As a Hebrew scholar Cappel made a special study of the history of the Hebrew Masoretic Text of the Bible, which led him to the conclusion that the vowel points and accents are not an original part of the Hebrew language, but had been inserted by the Masorete Jews, no earlier than the 5th century; he also concluded that the primitive Hebrew characters are those now known as the Samaritan, while the square characters are Aramaic and were substituted for the more ancient at the time of the Babylonian captivity. He published his conclusions anonymously, but with the express support of Thomas van Erpe, in his book Arcanum punctuationis revelatum (Leiden, 1624).

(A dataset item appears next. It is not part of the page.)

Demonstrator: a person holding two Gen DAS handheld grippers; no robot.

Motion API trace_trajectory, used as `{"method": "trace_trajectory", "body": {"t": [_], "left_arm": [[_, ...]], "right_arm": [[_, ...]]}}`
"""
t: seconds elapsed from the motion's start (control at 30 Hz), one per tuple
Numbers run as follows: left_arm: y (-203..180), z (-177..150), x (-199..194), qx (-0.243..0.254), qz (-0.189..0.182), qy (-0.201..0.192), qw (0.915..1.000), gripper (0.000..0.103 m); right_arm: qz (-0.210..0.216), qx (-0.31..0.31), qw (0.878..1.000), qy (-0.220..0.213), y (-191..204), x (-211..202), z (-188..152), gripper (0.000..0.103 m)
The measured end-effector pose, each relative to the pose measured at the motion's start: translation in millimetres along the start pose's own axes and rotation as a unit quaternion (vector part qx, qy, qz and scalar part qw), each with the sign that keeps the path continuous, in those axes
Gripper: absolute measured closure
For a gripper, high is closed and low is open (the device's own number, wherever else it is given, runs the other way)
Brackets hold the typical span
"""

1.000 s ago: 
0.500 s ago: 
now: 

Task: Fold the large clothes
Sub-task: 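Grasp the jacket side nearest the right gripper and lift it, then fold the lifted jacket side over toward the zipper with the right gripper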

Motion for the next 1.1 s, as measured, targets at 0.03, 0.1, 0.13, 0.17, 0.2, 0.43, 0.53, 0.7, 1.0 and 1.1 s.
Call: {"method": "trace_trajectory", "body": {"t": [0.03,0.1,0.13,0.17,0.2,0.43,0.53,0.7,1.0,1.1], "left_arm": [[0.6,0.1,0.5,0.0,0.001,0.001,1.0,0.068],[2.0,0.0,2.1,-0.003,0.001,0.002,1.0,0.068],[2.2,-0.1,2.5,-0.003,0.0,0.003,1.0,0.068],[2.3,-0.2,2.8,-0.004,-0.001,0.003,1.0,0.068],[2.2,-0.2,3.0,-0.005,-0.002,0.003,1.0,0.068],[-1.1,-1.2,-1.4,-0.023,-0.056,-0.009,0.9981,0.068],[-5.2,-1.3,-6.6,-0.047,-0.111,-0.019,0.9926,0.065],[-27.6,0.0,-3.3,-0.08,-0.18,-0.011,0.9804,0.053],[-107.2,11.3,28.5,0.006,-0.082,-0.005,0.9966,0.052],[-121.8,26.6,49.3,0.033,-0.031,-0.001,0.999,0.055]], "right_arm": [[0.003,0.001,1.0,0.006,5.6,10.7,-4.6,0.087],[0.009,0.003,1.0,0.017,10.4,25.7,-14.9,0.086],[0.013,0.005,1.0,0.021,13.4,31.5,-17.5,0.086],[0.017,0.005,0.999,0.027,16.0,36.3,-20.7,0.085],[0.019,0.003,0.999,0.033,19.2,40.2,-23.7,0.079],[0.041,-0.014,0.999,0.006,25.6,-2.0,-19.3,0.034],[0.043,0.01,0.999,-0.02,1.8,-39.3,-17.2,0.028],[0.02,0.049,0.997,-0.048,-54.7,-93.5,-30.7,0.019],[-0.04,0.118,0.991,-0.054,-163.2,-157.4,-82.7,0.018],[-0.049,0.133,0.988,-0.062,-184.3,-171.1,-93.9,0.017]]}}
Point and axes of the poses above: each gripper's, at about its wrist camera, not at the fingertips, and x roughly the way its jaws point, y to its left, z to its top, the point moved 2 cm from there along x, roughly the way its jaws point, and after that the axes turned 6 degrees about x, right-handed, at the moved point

Cappel's views were not a complete novelty. Nearly a century earlier, Elias Levita (1469–1549) demonstrated in 1538 that neither Jerome nor the Talmud showed any acquaintance with the vowel points, a comparatively recent Jewish invention. In response to the claim that Protestants, in spite of their claim to follow nothing but Scripture alone (sola scriptura), were thus dependent in reality on Jewish tradition, many Protestants declared that the vowel points were in fact ancient and an essential part of the divinely inspired Scripture. Foremost among the upholders of this view were Johannes Buxtorf senior and his son Johannes Buxtorf II.

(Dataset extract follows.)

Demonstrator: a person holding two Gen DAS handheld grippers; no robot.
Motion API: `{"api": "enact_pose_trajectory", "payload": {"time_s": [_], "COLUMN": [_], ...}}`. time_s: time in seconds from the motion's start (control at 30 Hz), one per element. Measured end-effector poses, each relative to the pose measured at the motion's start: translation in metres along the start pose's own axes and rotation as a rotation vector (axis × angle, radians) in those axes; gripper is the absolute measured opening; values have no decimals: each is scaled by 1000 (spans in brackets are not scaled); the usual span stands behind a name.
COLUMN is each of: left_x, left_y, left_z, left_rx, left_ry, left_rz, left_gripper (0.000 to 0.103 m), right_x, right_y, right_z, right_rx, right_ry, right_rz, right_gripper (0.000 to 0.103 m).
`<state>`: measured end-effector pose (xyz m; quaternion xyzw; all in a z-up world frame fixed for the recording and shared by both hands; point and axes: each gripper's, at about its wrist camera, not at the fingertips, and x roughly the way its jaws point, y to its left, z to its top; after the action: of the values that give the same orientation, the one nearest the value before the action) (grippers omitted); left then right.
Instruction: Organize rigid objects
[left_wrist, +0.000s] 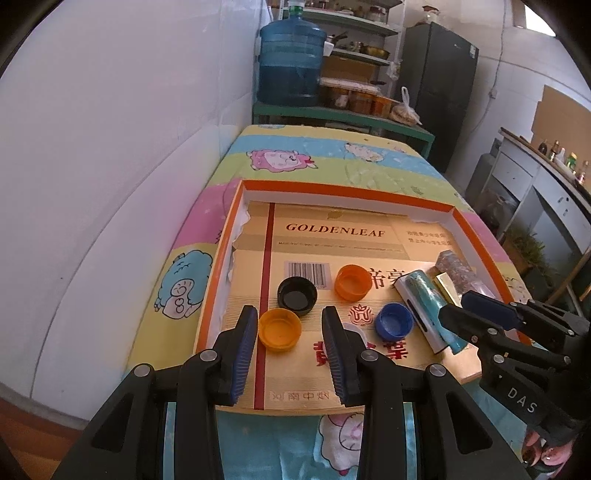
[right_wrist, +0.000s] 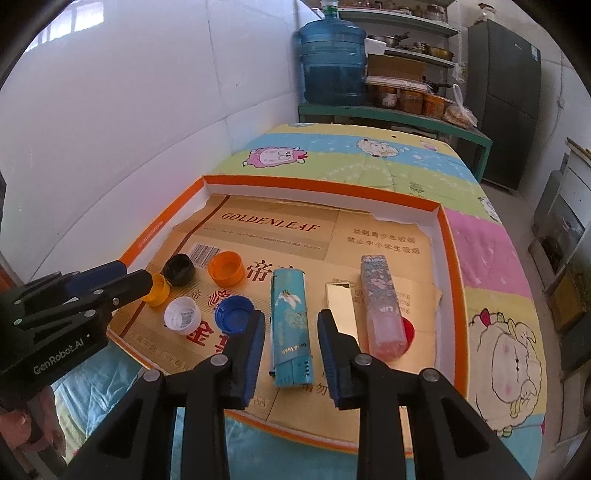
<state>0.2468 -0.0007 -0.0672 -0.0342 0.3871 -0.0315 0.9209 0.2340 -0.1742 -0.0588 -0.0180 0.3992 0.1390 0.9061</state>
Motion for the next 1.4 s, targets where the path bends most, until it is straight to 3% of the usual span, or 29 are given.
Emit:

In 1634 Cappel had already completed work on a second important work, Critica sacra: sive de variis quae in sacris Veteris Testamenti libris occurrunt lectionibus (Sacred Criticism: Variant Readings in the Books of the Old Testament), but because of the fierce opposition of his co-religionists was able to print it only in 1650, by aid of a son, who had turned Catholic (according to the Encyclopædia Britannica Eleventh Edition) or (according to Michael C. Legaspi in 2010) of the Catholic priest-scholar Jean Morin.

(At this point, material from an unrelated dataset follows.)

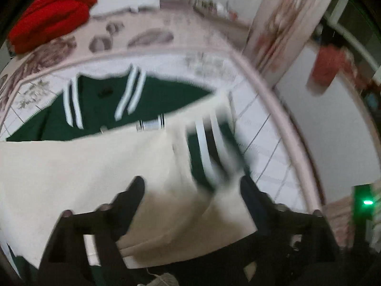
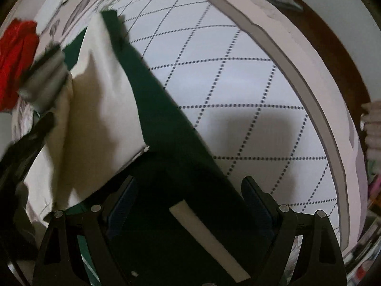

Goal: Fold large clothes

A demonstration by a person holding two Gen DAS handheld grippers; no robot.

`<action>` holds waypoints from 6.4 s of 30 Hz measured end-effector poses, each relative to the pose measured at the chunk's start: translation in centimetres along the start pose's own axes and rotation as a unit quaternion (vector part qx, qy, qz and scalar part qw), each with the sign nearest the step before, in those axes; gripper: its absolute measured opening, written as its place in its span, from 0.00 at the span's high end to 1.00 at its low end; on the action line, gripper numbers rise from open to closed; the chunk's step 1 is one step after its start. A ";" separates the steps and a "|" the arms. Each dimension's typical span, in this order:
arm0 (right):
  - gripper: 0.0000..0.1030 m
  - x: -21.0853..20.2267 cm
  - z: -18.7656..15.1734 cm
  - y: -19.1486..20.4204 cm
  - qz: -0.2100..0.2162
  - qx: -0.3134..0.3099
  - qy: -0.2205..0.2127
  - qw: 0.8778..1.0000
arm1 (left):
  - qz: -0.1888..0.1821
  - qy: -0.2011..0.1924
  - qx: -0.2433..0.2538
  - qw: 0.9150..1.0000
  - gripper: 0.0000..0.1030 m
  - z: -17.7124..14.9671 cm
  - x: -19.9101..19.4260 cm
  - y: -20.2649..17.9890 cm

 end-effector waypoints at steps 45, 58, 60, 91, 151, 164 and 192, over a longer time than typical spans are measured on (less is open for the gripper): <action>0.47 1.2 -19.1 8.5 0.011 -0.104 0.192 0.976 | 0.231 0.248 -0.055 0.939 0.00 -22.4 -6.6 16.1; 0.89 5.4 -32.8 11.4 -0.109 -0.180 0.126 0.969 | 0.216 0.255 -0.039 0.942 0.00 -30.0 -6.9 17.1; 0.89 5.0 -34.2 12.5 -0.093 -0.189 0.135 0.968 | 0.221 0.252 -0.043 0.941 0.00 -30.2 -7.5 18.0; 0.64 -2.3 -5.5 -8.3 -0.009 -0.060 0.106 0.993 | 0.266 0.207 -0.087 0.937 0.00 -22.0 2.3 9.2; 0.40 -3.1 -13.8 -5.3 -0.090 -0.298 0.143 0.939 | 0.397 0.159 -0.150 0.891 0.00 -29.0 -9.9 9.6; 0.30 -6.2 -11.8 -15.2 -0.101 -0.290 0.170 0.936 | 0.459 0.206 0.123 0.855 0.00 -35.7 -6.1 -14.2; 0.30 2.5 1.7 -6.7 0.323 -0.071 0.208 0.920 | 0.445 0.210 0.026 0.870 0.68 -31.3 -3.9 -6.3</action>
Point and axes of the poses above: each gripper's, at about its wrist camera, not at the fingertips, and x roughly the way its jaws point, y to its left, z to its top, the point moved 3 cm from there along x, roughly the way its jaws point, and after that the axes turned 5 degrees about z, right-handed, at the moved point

In this book, Cappel not only raised questions about the age of the vowel points in the Hebrew Bible: he denied that even the surviving consonantal Hebrew text preserved the autographs of scripture. He distinguished between the divinely inspired content of Scripture and the wholly human process of its transmission in texts that are produced by human hands with variants due above all to scribal errors and that need emendation with the help of the versions and of conjecture. The variant readings in the text and the differences between the ancient versions and the Masoretic text convinced him that the idea of the integrity of the Hebrew text, as commonly held by Protestants, was untenable. This amounted to an attack on the verbal inspiration of Scripture. Bitter, however, as was the opposition to his views, it was not long before his results were accepted by scholars.

Crawford Howell Toy and Karl Heinrich Cornill state in The Jewish Encyclopedia: "It is to the lasting credit of Cappel that he was the first who dared to undertake, with exemplary clearness, penetration, and method, a purely philologic and scientific treatment of the text of the Bible."

== Other writings ==

Cappel was also the author of Annotationes et commentarii in Vetus Testamentum and other biblical works, as well as of several other treatises on Hebrew, among which are the Diatribe de veris et antiquis Ebraeorum literis (1645). His Commentarius de Capellorum gente, giving an account of the Cappel family to which he belonged, was published by his nephew James Cappel (1639–1722), who, at the age of eighteen, became professor of Hebrew at Saumur, but, on the revocation of the edict of Nantes, fled to England.